Prompt: A complete and exact copy of the data below is the task.

Supplied information:
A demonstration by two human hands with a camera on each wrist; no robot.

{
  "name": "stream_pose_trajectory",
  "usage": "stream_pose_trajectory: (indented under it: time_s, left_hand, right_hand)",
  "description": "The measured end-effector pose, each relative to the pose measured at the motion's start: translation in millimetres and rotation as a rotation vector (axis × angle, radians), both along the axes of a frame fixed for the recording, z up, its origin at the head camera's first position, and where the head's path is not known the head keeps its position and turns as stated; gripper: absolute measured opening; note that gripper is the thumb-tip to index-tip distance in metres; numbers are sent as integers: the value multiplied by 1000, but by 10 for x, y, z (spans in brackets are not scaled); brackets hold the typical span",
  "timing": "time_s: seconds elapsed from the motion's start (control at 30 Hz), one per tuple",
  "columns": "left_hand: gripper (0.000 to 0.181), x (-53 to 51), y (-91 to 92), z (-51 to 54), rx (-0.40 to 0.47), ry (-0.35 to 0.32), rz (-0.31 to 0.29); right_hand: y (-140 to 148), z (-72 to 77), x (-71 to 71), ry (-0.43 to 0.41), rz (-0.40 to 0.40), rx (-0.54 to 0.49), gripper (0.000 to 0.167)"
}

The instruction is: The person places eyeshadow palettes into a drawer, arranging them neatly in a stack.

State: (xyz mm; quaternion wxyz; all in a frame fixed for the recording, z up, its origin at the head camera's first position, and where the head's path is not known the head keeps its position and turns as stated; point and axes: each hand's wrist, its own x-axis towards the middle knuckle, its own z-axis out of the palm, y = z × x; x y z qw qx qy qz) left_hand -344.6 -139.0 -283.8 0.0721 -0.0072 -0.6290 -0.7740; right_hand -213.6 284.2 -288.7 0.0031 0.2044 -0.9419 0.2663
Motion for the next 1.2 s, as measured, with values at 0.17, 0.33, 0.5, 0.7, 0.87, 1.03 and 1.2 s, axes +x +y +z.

Task output:
A demonstration by two human hands with a camera on each wrist; no robot.

{
  "name": "stream_pose_trajectory",
  "usage": "stream_pose_trajectory: (indented under it: time_s, left_hand, right_hand)",
  "description": "The measured end-effector pose, each relative to the pose measured at the motion's start: translation in millimetres and rotation as a rotation vector (axis × angle, radians), both along the axes of a frame fixed for the recording, z up, its origin at the head camera's first position, and where the head's path is not known the head keeps its position and turns as stated; gripper: absolute measured opening; note that gripper is the thumb-tip to index-tip distance in metres; numbers are sent as integers: the value multiplied by 1000, but by 10 for x, y, z (spans in brackets are not scaled); brackets hold the typical span",
  "timing": "time_s: seconds elapsed from the motion's start (control at 30 Hz), one per tuple",
  "columns": "left_hand: gripper (0.000 to 0.181), x (-53 to 51), y (-91 to 92), z (-51 to 54), rx (-0.40 to 0.47), ry (-0.35 to 0.32), rz (-0.31 to 0.29); right_hand: y (-140 to 148), z (-72 to 77), x (-71 to 71), ry (-0.43 to 0.41), rz (-0.40 to 0.40), rx (-0.54 to 0.49), gripper (0.000 to 0.167)"
}

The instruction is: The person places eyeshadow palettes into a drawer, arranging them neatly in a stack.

State: (xyz mm; quaternion wxyz; all in a frame fixed for the recording, z up, its origin at the head camera's first position, and where the head's path is not known the head keeps its position and turns as stated; point and axes: each hand's wrist, its own x-axis towards the middle knuckle, its own z-axis out of the palm, y = z × x; x y z qw qx qy qz) left_hand -344.6 -139.0 -283.8 0.0721 -0.0072 -0.6290 -0.7740; right_hand -213.6 284.2 -288.7 0.0031 0.2044 -0.9419 0.2663
Motion for the next 1.2 s, as measured, with values at 0.17, 0.33, 0.5, 0.7, 0.87, 1.03 and 1.2 s, axes +x +y +z.

The exercise requires no additional content.